To reshape our society, we cannot settle for pointing fingers at “implicit bias” in only the lower rungs of the socioeconomic ladder. If it were only individual biases among certain (white) officers and teachers to blame, and our highest courts of law and lawmakers were truly practicing justice, then such biases would be fairly punished and ferreted out, unable to systematically take root in institutional practice at large. Media, cultural, political practices all work to reinforce the white-virtue subframe such that a time rarely comes for us to be challenged about it. It becomes the air we breathe, whether we are white, Latino, black, male, female, or anywhere in between.
Bernstein rightly points out that, in trying to dismantle the master’s house with the master’s tools (Audre Lorde) by striving to prove that nonwhite kids are “just as innocent,” we reify this white racially framed dichotomy of (white) innocence/virtue versus (nonwhite) evil, which is a bit out of touch with reality.

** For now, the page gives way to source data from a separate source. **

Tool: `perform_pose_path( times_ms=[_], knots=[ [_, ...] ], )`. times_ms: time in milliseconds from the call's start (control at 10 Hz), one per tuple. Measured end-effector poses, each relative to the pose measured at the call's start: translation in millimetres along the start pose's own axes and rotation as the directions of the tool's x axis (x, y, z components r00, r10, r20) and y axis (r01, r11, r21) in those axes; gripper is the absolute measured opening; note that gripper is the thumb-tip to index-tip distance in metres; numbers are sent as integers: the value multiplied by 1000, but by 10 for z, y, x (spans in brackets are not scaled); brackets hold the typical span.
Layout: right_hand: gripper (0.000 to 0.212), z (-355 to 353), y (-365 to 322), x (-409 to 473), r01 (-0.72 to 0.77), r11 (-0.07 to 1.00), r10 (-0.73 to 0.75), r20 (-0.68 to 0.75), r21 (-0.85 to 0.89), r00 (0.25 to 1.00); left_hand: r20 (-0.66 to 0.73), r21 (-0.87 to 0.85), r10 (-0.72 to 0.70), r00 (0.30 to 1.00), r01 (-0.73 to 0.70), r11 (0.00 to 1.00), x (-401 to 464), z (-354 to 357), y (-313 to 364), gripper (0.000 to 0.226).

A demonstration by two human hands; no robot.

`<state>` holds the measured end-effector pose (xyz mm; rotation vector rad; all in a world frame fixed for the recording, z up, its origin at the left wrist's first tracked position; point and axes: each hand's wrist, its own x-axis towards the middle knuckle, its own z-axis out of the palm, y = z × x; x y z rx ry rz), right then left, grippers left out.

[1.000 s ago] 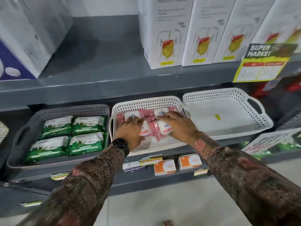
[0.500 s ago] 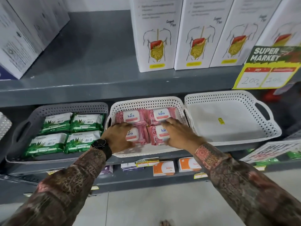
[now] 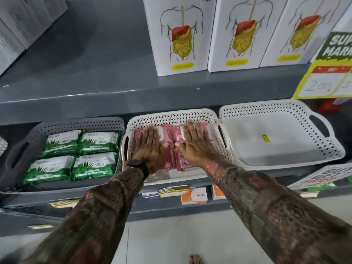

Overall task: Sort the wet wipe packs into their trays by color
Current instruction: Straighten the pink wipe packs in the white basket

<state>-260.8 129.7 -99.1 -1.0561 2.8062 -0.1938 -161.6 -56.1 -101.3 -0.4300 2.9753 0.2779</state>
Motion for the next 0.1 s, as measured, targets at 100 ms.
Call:
perform_pose_path(
  times_ms=[100],
  knots=[
    [84, -114, -32, 2, -25, 999, 23, 39, 48, 999, 8, -26, 5, 1000, -5, 1000, -2, -123, 40, 84]
  ],
)
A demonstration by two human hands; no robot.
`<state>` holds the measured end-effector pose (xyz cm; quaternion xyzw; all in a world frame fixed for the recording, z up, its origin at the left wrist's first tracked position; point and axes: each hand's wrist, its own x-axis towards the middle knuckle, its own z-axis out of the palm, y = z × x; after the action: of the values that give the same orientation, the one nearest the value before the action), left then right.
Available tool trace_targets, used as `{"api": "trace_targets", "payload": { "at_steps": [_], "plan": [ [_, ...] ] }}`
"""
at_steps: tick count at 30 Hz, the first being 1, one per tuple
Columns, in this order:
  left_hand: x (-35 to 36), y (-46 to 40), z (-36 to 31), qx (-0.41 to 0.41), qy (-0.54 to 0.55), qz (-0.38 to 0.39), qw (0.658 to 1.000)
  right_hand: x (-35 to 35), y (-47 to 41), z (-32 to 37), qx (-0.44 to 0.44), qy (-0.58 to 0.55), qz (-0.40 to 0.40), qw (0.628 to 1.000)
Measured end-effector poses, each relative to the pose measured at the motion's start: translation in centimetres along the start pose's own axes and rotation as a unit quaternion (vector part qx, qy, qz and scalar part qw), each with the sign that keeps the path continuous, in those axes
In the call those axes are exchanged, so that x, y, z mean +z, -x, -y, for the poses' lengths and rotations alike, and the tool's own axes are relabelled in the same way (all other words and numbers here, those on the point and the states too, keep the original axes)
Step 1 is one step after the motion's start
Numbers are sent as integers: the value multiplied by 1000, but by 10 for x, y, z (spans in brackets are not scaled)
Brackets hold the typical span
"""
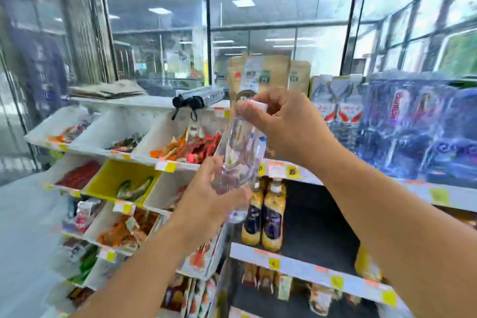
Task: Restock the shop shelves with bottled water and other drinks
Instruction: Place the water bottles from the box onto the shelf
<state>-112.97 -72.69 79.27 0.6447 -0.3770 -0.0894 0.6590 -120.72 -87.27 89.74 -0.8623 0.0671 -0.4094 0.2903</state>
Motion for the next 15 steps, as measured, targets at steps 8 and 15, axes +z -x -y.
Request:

After all, whites’ mistakes are routinely overlooked, dismissed, forgiven, pardoned—-their conflicts with police are somehow “deescalated” without killing anyone. Whites, and white children, are hardly ever 100% “innocent”—our mostly white-controlled society just permits them to learn and grow and be full human beings more readily than it permits the rest.
I’m dreaming for the day when all those with the power to shape our kids’ future remember what it was like to be a kid—having fun, being loud, messing up, and getting back up again– and see that common humanity in all kids, not just those who “look like them.”